Hello again,
Well something still doesnt look right. Yes, maybe going from one wire gauge to another for 2x the current would not be too much of a problem because the temperature rise might not be too much anyway. But sooner or later something has to give if we keep assuming this, and although i dont and maybe you dont but many wire tables seem to go by this rule, and it's very strange, or at least it seems that way.
For example, wire gauge 20 might be quoted at 3 amps, and then 17 gauge would be quoted at 6 amps, and gauge 14 at 12 amps, then 11 gauge at 24 amps, etc. Lighter gauge wires would go the other way, for 23 gauge wire it would be 1.5 amps, etc.
So taking it up one step (from N gauge to N+3 gauge wire) might be ok, but the wire tables seem to take the rule completely the way it is stated, and dont make any adjustments.
The power goes up fast too, for example, for a wire A that dissipates 1 watt over a given length, a wire B of twice the area used for 2 times the current dissipates 2 watts, yet the surface area does not increase by that same factor of 2. The diameter goes up by sqrt(2) which is about 1.4142 so the surface area only goes up by the square root of 2. Now again, this might work for one step from wire A to wire B, and maybe even another step to wire C (4 times the area of A and 4 times the current) but surely it can not work over the entire range of wire sizes from 36 gauge to OOO gauge. This tells me that the temperature rise was never thought about when making some of these tables, they just take it for granted that the rule works all the time.
There is also a quote sometimes for wire size based on current where we would use say 600 circular mils per amp, and that boils down to the same rule because they imply that the area should be proportional to the current.

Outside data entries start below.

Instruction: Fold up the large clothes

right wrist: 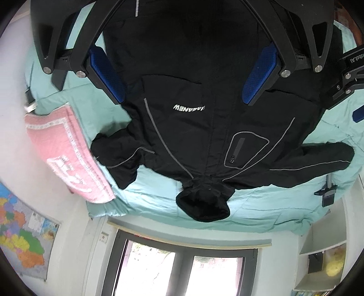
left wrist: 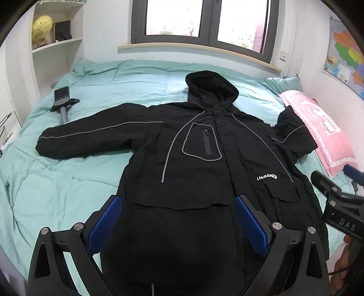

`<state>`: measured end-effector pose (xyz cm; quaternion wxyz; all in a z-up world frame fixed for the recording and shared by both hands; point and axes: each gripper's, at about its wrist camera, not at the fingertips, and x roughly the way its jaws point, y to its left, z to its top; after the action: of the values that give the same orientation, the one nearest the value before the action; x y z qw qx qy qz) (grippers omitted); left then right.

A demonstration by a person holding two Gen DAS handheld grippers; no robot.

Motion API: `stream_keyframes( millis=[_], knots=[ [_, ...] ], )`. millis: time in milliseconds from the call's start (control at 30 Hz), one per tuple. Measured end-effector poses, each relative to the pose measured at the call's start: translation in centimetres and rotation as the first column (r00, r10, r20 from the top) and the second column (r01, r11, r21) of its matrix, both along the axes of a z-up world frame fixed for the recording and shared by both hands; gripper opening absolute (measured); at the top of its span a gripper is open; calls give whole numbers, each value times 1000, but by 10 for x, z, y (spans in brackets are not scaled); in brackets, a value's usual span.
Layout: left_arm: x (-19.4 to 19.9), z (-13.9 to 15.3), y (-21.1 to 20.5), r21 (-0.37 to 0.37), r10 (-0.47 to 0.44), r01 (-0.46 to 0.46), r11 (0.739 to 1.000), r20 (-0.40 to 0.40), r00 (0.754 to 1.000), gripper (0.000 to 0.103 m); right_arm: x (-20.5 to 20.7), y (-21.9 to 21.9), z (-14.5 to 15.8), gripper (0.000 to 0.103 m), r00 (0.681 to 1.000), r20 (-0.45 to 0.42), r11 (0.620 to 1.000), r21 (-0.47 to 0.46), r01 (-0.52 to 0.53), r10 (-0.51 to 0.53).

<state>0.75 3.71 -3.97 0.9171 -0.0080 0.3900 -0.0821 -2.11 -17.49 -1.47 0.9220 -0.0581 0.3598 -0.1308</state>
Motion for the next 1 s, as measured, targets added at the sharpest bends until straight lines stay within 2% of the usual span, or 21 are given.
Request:
stream_keyframes(
  millis=[200, 400, 767, 1000],
  knots=[
    [-12, 19, 12, -6, 22, -22, 1000, 55, 998, 99, -4, 28, 35, 103, 994, 97, 997, -52, -48, 53],
    [-24, 39, 24, -1, 41, -41, 999, 120, 992, 99, -6, 47, 54, 103, 987, 136, 996, -42, -74, 79],
    [-30, 65, 24, -33, 32, -26, 999, 197, 980, 99, -23, 33, 86, 103, 976, 211, 998, 14, -58, 53],
    [-28, 62, 14, -26, 9, -4, 1000, 191, 982, 99, -26, 24, 89, 103, 975, 219, 999, 23, -38, 32]
  ],
)
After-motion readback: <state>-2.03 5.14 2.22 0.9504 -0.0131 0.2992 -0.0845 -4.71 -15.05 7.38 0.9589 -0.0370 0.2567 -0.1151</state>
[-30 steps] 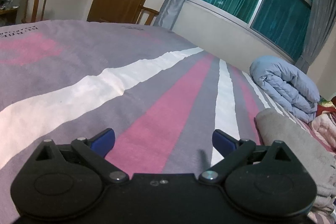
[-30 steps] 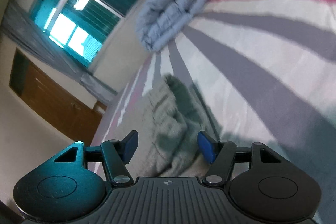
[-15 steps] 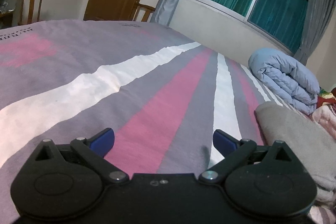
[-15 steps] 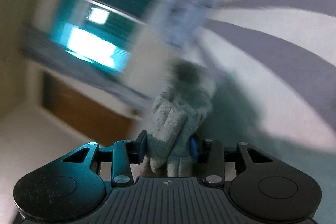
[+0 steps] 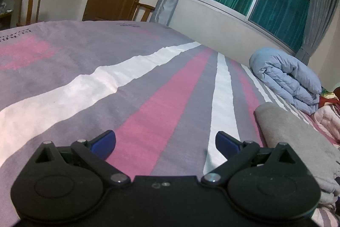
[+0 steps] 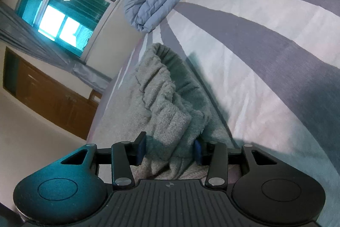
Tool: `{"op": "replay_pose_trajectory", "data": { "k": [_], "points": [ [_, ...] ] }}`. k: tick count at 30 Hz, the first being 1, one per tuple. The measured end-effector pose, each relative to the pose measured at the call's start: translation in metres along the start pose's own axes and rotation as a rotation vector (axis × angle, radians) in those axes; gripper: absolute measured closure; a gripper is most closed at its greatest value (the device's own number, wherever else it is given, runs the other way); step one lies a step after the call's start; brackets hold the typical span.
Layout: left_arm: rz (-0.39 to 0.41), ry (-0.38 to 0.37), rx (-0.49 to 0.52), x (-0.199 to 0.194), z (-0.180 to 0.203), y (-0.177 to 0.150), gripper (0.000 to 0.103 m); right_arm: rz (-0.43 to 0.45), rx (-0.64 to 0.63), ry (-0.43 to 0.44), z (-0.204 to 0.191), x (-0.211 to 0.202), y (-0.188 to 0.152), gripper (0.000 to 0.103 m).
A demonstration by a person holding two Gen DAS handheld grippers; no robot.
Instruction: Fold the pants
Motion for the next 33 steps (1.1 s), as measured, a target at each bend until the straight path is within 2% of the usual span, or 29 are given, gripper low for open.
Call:
{"op": "replay_pose_trajectory", "data": {
  "k": [15,16,19,21,23,24,26,28,30,33],
  "points": [
    [-0.007,0.004,0.002,0.001,0.0,0.001,0.008,-0.004,-0.028,-0.011,-0.001,0.001,0.0,0.057],
    [-0.007,0.004,0.002,0.001,0.0,0.001,0.008,0.008,-0.011,0.0,0.0,-0.001,0.001,0.058],
    [-0.008,0.002,0.003,0.001,0.0,0.001,0.008,0.105,0.016,0.112,-0.005,-0.018,0.008,0.059],
    [-0.009,0.004,0.002,0.001,0.001,0.001,0.008,0.094,-0.009,0.071,-0.005,-0.017,0.008,0.059],
    [-0.009,0.004,0.0,0.001,0.001,0.001,0.008,-0.008,-0.005,-0.019,0.006,0.001,0.002,0.059],
    [-0.011,-0.001,-0.002,0.001,0.002,0.002,0.008,-0.001,0.022,-0.005,0.01,0.001,0.002,0.059],
    [-0.006,-0.014,0.007,-0.001,0.006,0.002,0.008,0.009,0.038,0.027,0.009,-0.006,0.007,0.053],
    [0.002,-0.034,0.032,-0.004,0.012,0.003,0.008,0.074,0.012,0.002,0.006,-0.023,0.01,0.046],
    [0.011,-0.064,0.046,-0.008,0.019,0.003,0.008,0.124,0.004,-0.03,0.009,-0.037,0.015,0.046],
    [-0.012,-0.151,0.062,-0.01,0.034,0.001,0.008,0.159,0.011,-0.003,0.012,-0.051,0.022,0.046]
  ]
}}
Point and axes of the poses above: each gripper's, at about its wrist camera, not at the fingertips, and x roughly the way its jaws point, z to its right, y to its top, the point moved 4 cm from there along x, roughly the way its jaws point, and after that the axes turned 4 degrees about -x, right-handed, at the moved point
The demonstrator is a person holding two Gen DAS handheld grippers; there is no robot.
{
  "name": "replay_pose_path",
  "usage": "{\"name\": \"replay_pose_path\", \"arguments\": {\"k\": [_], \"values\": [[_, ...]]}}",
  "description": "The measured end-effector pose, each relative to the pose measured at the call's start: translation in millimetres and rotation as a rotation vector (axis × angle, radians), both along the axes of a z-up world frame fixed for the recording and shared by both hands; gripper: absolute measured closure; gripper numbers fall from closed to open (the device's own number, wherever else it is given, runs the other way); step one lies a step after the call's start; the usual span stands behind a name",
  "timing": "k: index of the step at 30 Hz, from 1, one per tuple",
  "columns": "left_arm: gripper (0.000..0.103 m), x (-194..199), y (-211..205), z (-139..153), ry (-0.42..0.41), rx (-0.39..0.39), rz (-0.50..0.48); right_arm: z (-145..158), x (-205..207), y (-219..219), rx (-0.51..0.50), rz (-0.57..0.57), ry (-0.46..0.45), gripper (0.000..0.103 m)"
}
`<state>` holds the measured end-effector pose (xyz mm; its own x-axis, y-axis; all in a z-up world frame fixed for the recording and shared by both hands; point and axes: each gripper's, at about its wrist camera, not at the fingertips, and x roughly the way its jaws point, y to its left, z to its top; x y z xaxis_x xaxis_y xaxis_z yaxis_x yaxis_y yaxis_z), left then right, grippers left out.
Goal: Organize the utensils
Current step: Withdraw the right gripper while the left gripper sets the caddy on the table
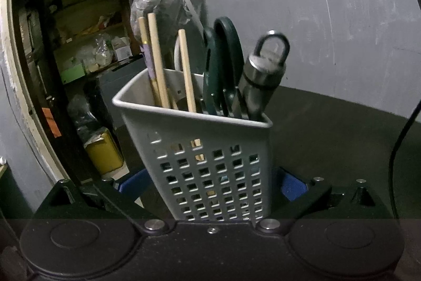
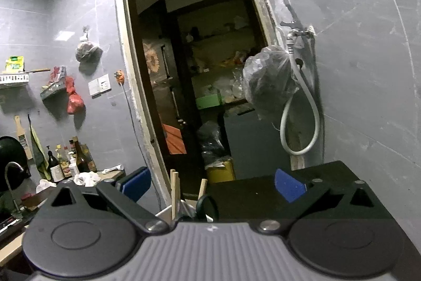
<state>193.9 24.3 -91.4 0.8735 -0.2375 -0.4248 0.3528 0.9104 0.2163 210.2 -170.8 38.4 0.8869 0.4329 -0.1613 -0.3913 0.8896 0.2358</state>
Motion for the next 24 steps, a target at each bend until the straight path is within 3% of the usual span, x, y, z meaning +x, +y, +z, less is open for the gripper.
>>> {"name": "replay_pose_path", "arguments": {"k": [9, 18, 24], "values": [[0.001, -27.9, 7.6, 8.2, -0.018, -0.043, 0.105, -1.0, -15.1, -10.7, 0.0, -0.022, 0.014, 0.0], [0.001, -70.0, 4.1, 30.2, -0.056, -0.032, 0.222, -7.1, -34.7, -24.2, 0.004, 0.003, 0.01, 0.0], [0.001, -96.4, 9.1, 51.0, -0.056, -0.11, 0.334, -8.2, -53.2, -34.3, -0.01, -0.007, 0.025, 0.0]]}}
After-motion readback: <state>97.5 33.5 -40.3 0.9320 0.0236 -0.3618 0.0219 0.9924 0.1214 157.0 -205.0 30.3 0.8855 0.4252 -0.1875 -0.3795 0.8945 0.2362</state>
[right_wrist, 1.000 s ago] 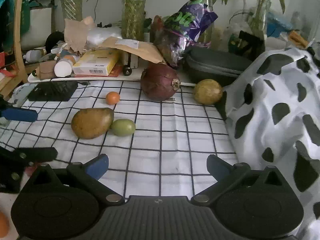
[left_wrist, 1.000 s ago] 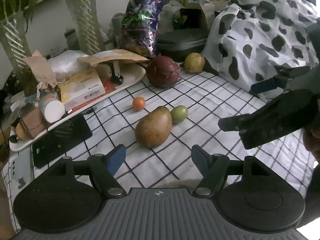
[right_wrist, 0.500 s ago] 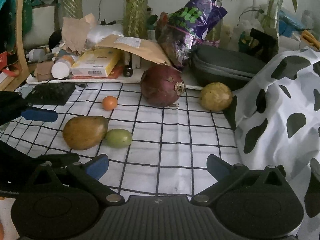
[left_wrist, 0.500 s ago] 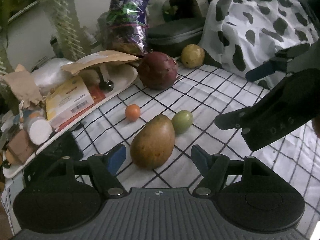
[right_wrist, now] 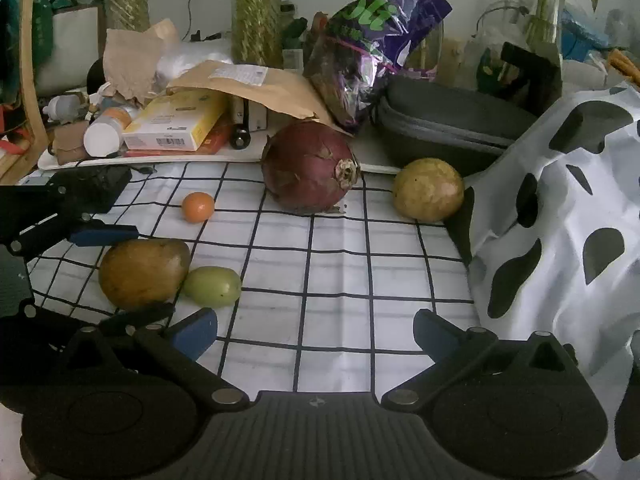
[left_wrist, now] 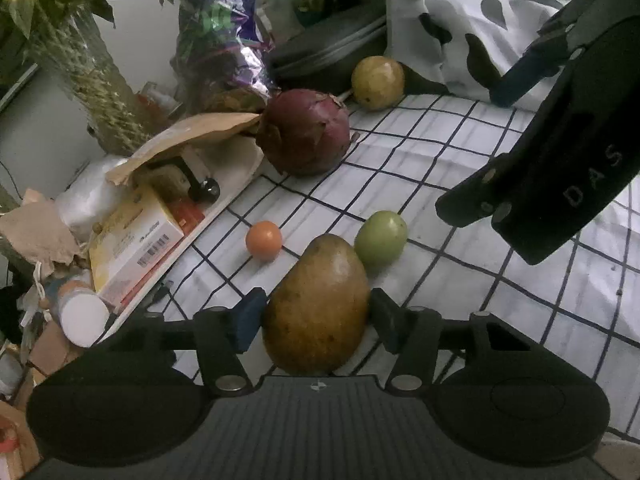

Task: Organize fruits
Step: 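Grasp the brown mango with the left tool while the right tool grasps the green fruit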

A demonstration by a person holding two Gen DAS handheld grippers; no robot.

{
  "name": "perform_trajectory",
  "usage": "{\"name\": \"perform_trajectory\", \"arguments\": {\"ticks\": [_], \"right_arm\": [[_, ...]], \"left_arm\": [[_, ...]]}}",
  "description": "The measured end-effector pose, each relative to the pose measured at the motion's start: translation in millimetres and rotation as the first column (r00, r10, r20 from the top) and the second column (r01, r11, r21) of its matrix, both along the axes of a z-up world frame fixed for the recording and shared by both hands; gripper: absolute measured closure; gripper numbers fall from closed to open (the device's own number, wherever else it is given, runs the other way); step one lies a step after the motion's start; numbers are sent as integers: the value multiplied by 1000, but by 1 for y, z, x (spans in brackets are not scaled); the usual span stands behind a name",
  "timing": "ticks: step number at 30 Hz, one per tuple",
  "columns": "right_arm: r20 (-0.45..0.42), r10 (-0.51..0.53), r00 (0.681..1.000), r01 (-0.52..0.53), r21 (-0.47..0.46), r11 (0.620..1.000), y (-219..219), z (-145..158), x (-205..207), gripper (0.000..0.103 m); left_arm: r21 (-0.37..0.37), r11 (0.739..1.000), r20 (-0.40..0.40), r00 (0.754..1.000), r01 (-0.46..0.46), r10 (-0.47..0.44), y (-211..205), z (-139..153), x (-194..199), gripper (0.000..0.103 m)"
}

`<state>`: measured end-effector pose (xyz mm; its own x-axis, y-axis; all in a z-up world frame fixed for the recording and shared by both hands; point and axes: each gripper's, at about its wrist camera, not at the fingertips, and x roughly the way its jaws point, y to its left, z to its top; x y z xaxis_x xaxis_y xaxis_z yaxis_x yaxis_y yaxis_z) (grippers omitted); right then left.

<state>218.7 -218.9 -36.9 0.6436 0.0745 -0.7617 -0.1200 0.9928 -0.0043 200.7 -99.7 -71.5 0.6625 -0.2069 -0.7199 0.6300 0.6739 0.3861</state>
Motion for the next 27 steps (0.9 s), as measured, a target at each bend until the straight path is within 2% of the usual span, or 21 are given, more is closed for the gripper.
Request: {"name": "perform_trajectory", "arguments": {"ticks": [5, 9, 14, 18, 27], "right_arm": [[0, 25, 1000, -25, 19, 1000, 4, -1, 0, 0], [7, 74, 997, -74, 16, 997, 13, -2, -3, 0], [14, 95, 995, -95, 10, 995, 20, -6, -1, 0], [22, 111, 994, -112, 49, 993, 23, -7, 4, 12], [33, 171, 985, -172, 43, 984, 43, -12, 11, 22]], "left_arm": [[-23, 1000, -26, 1000, -8, 7, 3, 3, 3, 53], [-76, 996, -78, 996, -42, 36, 11, 11, 8, 54], [-104, 992, -90, 994, -77, 68, 21, 19, 12, 54], [-155, 981, -123, 987, -119, 100, 34, 27, 20, 54], [-255, 943, -173, 970, -212, 172, 62, 42, 31, 54]]}}
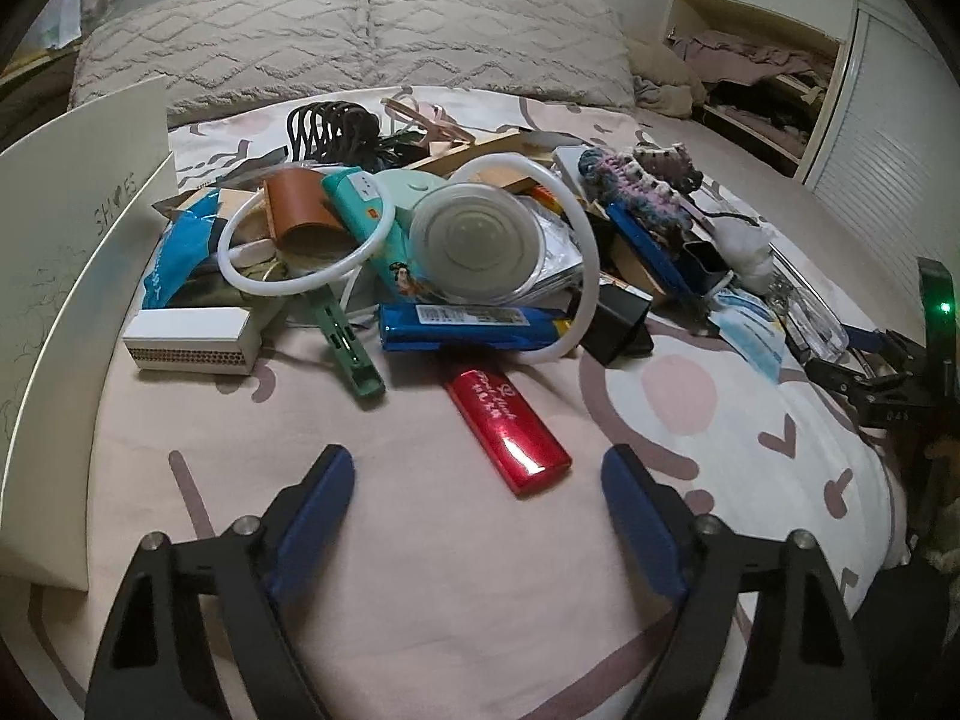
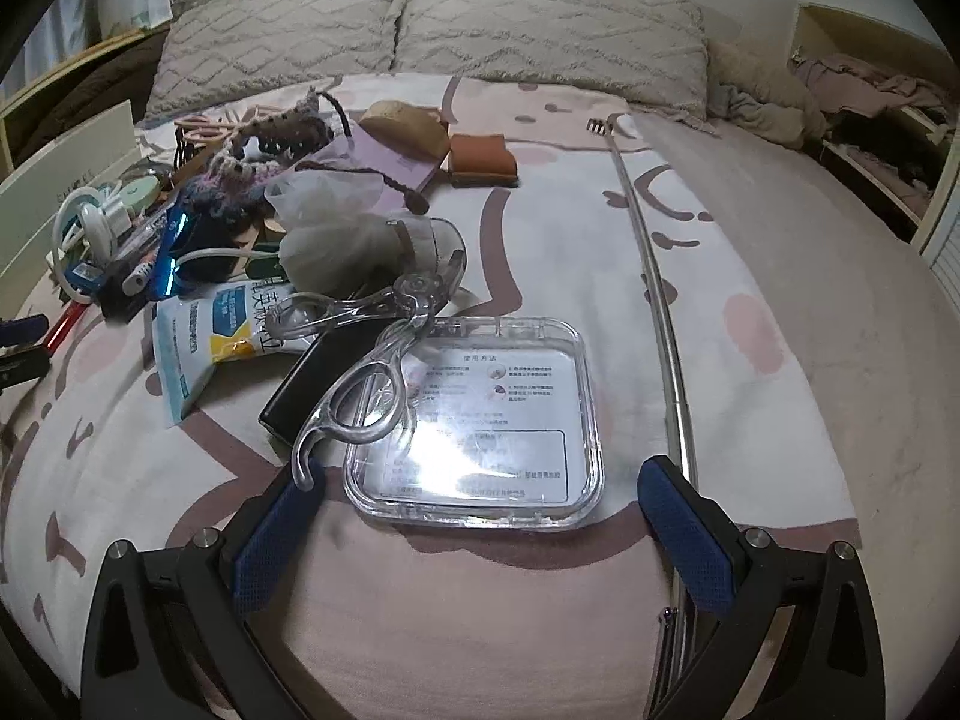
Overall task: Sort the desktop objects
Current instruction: 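Lower the right gripper onto the clear plastic case and close on it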
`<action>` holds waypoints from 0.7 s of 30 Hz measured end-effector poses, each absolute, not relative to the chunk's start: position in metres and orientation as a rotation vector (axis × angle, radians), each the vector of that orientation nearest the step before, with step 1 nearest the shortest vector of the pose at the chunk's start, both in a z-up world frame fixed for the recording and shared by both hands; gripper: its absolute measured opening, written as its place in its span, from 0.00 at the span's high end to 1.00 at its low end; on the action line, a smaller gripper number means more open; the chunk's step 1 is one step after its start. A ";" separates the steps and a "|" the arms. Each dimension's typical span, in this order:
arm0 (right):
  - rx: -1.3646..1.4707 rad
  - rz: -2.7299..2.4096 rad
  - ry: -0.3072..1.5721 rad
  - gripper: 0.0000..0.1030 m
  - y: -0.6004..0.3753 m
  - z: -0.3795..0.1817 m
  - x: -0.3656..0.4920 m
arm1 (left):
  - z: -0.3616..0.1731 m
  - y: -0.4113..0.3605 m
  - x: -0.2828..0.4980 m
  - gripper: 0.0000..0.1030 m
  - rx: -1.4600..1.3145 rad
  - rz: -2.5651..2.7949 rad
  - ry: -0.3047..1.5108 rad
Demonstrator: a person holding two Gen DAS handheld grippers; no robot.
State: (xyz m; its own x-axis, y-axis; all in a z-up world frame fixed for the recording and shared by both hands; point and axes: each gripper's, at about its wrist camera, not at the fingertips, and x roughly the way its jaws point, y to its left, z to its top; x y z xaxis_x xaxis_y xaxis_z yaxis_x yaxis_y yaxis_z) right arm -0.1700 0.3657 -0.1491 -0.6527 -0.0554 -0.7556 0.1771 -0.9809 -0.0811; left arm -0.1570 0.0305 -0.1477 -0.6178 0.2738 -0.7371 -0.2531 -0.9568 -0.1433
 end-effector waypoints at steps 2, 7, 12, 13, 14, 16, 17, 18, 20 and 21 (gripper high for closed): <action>1.195 -2.788 0.264 0.00 0.362 -0.148 -0.164 | -0.148 0.031 -0.157 0.21 -1.177 2.594 -0.030; 1.141 -2.813 0.337 0.05 0.355 -0.147 -0.160 | -0.148 0.036 -0.156 0.33 -1.150 2.610 -0.003; 1.139 -2.793 0.285 0.17 0.358 -0.146 -0.162 | -0.149 0.041 -0.156 0.40 -1.139 2.600 0.022; 1.133 -2.793 0.283 0.19 0.358 -0.146 -0.161 | -0.149 0.041 -0.155 0.44 -1.136 2.597 0.021; 1.125 -2.796 0.286 0.23 0.357 -0.146 -0.160 | -0.149 0.040 -0.155 0.47 -1.132 2.592 0.016; 1.114 -2.808 0.300 0.25 0.355 -0.146 -0.158 | -0.148 0.039 -0.155 0.55 -1.125 2.583 0.003; 1.109 -2.812 0.305 0.26 0.355 -0.146 -0.158 | -0.148 0.038 -0.154 0.57 -1.122 2.580 -0.004; 1.106 -2.815 0.310 0.26 0.354 -0.146 -0.157 | -0.148 0.037 -0.153 0.59 -1.119 2.577 -0.012; 1.104 -2.817 0.316 0.26 0.354 -0.146 -0.157 | -0.147 0.035 -0.153 0.63 -1.116 2.569 -0.032; 1.104 -2.817 0.317 0.26 0.354 -0.146 -0.157 | -0.148 0.033 -0.154 0.65 -1.120 2.563 -0.050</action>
State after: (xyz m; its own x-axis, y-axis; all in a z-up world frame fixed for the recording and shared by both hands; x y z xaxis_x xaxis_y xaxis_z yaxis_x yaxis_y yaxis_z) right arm -0.1566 0.3539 -0.1459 -0.7325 -0.0165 -0.6806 0.1671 -0.9735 -0.1563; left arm -0.1537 0.0334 -0.1477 -0.6305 0.3227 -0.7059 -0.2949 -0.9409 -0.1667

We see constraints like this in other areas too like bone size in animals, where the diameter has to increase as the size of the animal increases, and because of certain factors like the bone itself starts to add to the weight, there is a limit on the possible size of an animal that can live on the Earth because of the amount of gravity near the surface. There though they dont pretend they can increase the size of the bone to no end and therefore create a creature as big as Godzilla because they know if the creature gets too big the total weight is too high for the muscles to allow much locomotion, and adding muscle tissue has its constraint too in that it adds to the weight also and therefore the bone size has to increase and therefore the muscle has to increase again, etc.